## ACTION ITEM
Would you repeat exactly the part of the listing below that runs from the line containing "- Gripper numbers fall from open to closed" down to the line containing "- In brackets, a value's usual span", inclusive, and nothing else?

■ ■ ■ ■ ■ ■ ■

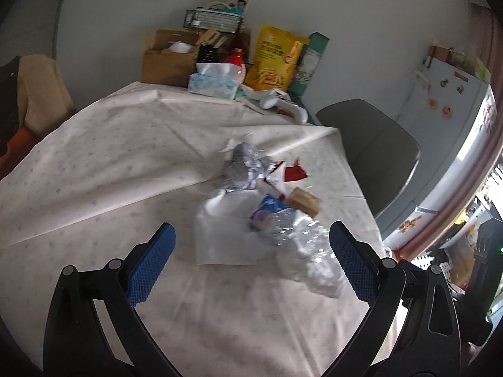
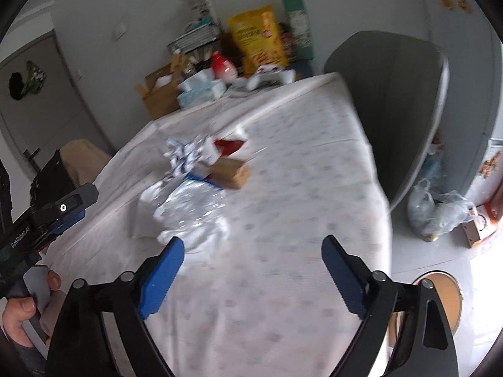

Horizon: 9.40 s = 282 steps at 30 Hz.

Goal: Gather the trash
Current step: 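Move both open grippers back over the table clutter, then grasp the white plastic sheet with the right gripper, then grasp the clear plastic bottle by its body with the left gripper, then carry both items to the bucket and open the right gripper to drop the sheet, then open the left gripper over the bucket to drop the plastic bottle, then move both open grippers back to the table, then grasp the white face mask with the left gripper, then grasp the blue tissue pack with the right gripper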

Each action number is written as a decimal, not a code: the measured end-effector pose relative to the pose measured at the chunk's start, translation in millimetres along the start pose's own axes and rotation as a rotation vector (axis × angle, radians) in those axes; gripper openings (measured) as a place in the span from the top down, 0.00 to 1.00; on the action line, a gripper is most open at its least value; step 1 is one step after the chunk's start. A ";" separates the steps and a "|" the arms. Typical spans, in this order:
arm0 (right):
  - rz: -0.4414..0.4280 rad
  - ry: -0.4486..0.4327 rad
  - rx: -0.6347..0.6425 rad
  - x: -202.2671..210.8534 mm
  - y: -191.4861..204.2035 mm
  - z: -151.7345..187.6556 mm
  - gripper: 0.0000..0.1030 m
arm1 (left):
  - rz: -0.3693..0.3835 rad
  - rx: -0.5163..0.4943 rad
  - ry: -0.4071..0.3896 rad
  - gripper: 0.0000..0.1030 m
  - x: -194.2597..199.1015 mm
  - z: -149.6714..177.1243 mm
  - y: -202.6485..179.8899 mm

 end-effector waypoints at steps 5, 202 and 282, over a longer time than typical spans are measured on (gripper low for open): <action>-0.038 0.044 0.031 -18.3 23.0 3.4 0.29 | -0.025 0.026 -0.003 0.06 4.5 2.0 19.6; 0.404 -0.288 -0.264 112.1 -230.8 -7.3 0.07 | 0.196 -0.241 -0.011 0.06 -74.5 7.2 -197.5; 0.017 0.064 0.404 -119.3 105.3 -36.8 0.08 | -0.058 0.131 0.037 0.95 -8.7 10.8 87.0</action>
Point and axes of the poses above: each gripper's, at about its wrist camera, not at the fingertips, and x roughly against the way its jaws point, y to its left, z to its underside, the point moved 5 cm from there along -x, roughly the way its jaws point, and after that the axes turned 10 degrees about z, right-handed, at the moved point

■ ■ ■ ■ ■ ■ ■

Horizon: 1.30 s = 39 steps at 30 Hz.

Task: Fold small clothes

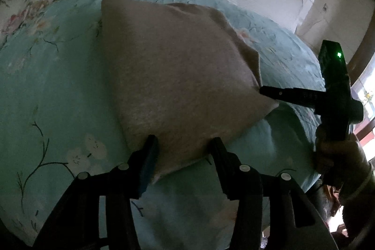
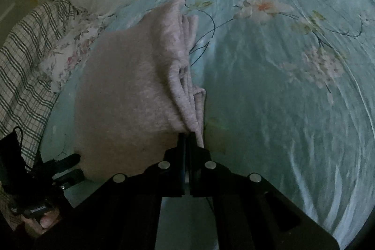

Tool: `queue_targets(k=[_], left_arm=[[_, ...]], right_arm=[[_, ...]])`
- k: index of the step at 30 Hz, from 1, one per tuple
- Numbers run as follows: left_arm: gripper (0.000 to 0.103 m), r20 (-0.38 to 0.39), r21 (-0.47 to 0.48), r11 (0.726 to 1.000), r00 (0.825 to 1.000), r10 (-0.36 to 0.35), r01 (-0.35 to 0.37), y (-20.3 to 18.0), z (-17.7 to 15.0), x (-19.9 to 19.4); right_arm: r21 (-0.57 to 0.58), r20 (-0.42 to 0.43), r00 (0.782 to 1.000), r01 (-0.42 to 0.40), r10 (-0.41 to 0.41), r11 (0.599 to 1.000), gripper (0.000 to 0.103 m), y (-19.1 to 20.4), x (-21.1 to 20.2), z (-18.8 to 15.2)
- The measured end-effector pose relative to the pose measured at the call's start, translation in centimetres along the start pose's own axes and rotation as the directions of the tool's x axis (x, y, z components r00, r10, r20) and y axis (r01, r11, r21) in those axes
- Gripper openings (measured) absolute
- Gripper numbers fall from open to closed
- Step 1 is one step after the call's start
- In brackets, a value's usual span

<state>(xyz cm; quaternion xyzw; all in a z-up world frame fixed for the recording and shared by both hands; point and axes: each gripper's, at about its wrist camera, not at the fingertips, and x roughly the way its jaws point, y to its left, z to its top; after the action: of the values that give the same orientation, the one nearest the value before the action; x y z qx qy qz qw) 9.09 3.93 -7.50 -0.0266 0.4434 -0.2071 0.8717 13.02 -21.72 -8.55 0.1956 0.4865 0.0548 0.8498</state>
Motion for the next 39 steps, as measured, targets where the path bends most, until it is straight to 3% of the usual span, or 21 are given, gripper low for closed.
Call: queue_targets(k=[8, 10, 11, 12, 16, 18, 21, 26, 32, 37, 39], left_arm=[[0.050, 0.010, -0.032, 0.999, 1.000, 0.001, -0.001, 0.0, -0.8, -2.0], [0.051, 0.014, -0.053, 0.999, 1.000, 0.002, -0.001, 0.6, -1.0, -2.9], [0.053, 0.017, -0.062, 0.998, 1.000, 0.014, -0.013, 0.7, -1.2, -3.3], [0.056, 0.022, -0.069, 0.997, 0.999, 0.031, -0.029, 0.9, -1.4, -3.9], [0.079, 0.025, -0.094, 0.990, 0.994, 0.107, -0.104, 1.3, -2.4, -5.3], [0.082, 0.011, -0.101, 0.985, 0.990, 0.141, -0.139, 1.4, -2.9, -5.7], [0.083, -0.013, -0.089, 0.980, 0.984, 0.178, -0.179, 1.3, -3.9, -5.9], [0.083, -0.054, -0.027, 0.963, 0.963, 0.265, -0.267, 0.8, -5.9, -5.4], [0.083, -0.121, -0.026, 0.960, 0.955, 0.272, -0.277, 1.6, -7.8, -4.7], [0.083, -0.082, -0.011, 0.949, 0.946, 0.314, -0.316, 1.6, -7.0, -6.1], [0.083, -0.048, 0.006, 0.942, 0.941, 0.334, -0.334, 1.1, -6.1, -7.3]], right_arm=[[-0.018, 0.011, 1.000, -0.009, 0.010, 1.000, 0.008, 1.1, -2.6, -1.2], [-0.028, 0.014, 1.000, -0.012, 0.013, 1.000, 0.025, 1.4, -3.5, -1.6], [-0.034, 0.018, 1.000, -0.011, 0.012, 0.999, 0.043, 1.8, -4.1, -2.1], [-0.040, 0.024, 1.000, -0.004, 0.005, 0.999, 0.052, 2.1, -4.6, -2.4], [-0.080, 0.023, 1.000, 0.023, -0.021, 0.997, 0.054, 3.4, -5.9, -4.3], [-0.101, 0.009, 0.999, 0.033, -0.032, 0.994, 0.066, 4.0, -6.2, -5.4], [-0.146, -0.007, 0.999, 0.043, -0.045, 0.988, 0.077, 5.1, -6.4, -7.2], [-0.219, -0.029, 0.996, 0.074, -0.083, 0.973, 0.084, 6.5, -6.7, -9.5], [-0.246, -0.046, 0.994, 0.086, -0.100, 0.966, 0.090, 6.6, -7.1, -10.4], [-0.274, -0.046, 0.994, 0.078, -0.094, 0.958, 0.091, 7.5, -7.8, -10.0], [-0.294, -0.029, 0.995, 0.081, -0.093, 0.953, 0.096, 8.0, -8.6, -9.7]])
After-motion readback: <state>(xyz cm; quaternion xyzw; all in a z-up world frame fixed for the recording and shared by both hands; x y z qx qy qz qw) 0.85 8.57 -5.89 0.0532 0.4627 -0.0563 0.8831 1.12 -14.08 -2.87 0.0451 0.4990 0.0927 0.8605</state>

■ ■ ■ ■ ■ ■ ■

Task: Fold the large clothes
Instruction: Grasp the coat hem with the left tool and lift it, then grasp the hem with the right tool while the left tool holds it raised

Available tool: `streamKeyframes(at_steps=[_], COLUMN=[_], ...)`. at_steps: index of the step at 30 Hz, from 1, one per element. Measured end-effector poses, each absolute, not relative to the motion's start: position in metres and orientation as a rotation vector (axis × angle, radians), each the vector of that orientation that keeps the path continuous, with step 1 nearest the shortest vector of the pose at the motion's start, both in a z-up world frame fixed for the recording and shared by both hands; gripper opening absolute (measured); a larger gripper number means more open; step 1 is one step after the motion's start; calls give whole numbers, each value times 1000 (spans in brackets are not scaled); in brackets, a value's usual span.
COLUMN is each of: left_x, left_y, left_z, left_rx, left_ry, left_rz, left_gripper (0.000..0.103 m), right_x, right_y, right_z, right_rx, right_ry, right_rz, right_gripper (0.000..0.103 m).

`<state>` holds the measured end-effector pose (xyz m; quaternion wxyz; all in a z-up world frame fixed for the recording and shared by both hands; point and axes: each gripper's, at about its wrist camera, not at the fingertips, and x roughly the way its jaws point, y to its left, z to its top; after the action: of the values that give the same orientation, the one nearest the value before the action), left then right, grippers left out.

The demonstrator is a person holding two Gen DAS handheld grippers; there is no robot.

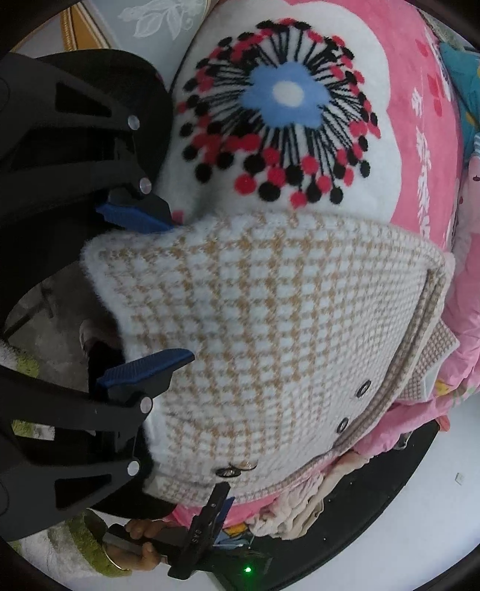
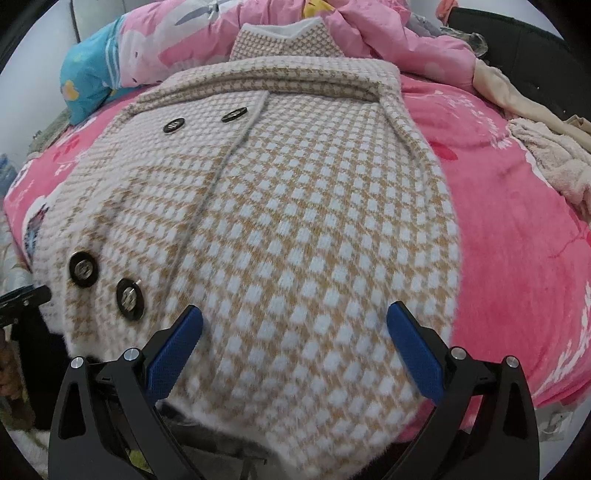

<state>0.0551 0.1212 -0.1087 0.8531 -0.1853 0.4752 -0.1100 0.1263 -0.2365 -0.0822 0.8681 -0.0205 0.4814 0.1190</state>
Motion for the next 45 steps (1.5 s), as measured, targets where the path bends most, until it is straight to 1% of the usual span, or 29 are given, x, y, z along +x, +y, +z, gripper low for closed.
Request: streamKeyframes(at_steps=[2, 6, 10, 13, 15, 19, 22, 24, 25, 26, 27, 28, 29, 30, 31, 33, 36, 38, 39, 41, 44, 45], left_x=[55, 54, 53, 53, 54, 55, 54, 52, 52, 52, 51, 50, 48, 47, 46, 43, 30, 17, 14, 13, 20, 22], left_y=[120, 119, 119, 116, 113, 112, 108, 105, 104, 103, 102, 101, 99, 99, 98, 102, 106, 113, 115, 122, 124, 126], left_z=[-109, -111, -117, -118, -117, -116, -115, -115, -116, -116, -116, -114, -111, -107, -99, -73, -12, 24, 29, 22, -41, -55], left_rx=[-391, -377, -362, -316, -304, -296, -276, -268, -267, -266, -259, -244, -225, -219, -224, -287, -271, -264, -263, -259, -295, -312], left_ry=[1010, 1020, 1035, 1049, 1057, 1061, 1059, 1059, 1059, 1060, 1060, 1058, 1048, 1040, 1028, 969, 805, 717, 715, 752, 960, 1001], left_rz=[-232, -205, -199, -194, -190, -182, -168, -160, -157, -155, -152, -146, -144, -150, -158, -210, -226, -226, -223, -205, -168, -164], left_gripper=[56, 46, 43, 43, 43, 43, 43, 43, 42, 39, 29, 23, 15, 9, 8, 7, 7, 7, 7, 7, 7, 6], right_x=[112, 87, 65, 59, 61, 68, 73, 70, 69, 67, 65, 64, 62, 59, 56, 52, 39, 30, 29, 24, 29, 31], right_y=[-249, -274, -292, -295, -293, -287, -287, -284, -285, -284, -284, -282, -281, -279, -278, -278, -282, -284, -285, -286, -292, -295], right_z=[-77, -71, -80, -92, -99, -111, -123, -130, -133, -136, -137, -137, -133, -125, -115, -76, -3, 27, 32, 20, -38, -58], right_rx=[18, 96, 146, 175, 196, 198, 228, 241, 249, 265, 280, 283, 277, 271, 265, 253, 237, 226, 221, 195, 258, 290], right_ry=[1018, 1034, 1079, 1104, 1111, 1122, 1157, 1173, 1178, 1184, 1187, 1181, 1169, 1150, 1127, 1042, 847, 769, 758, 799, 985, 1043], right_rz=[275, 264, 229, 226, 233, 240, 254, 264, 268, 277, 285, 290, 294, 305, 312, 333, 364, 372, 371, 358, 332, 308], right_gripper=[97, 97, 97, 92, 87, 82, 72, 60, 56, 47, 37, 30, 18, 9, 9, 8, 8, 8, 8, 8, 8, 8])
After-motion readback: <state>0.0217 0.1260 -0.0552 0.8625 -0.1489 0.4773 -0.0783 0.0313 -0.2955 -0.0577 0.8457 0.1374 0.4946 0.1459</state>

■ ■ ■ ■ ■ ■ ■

## EXPECTED OUTPUT
- Gripper numbers fall from open to closed
- Step 1 is one step after the call's start
- In brackets, a value's usual span

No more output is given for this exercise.